Back at Linlithgow, Queen Marie proceeded like a model of propriety. Everything must be done according to the rule book of royal etiquette and it was arranged that the princess should be baptised in the nearby Church of Saint Michael, which stood at the palace gates and which can still be seen today. The baby had been born a trifle premature, with the Queen perhaps going into labour as a result of the worry caused by the recent defeat of the national army. The result was unhelpful rumours that the "Queen was delivered before her time of a daughter, a very weak child, and not likely to live". The Queen Dowager of Hungary heard later that it was a miracle the baby had lived to see Christmas given the state she was in at the time of her birth.
Much of what happened next sounds miraculous or, rather, improbable. James V died six days after his daughter's birth, at the age of thirty. His daughter thus became a reigning queen before her one week-birthday and his 27 year-old widow assumed the Herculean task of ruling Scotland for her, struggling to preserve Mary's inheritance in the face of the epic political turmoil James V left in his wake. It was a task which would have felled a lesser-woman and whatever one might think of the de Guise clan, Marie de Guise was never anything less than an heroic woman.

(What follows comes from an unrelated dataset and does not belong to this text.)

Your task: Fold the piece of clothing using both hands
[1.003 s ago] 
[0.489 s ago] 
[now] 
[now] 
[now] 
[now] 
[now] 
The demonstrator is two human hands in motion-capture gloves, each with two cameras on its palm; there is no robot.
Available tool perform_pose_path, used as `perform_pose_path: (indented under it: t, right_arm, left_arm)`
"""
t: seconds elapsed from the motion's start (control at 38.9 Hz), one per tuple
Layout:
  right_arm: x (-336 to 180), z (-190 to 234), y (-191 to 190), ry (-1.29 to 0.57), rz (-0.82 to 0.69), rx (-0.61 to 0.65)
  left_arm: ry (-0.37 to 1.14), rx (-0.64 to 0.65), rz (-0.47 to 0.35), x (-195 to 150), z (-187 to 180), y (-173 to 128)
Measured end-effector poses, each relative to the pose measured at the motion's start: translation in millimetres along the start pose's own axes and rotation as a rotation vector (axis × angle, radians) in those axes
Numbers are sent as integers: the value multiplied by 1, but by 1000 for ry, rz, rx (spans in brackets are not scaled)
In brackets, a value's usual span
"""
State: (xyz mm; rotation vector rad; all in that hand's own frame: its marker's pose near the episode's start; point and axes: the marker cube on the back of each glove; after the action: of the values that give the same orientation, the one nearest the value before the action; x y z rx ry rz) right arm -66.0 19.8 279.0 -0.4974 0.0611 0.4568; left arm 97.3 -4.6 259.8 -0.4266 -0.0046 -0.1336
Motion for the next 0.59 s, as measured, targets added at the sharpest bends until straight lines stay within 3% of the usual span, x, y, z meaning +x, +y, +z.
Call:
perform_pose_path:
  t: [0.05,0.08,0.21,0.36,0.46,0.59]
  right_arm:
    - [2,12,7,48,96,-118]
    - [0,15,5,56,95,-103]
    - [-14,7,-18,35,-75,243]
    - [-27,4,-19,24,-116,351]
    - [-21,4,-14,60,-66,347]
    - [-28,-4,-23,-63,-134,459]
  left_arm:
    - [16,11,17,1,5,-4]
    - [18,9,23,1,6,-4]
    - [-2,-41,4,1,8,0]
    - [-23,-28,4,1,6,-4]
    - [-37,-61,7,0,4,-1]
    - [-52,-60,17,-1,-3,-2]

And so it was, in a turret room in the north-west tower overlooking a freezing loch that the tragic, mesmerising and improbable life of Mary, Queen of Scots first began. It was a life which was to bewitch and betray, dazzle and destroy, in equal measure. She was the daughter of a great woman and a troubled man, born into a turbulent age. It's difficult to think of a more appropriate entrance for the life of one of history's most enigmatic and controversial queens.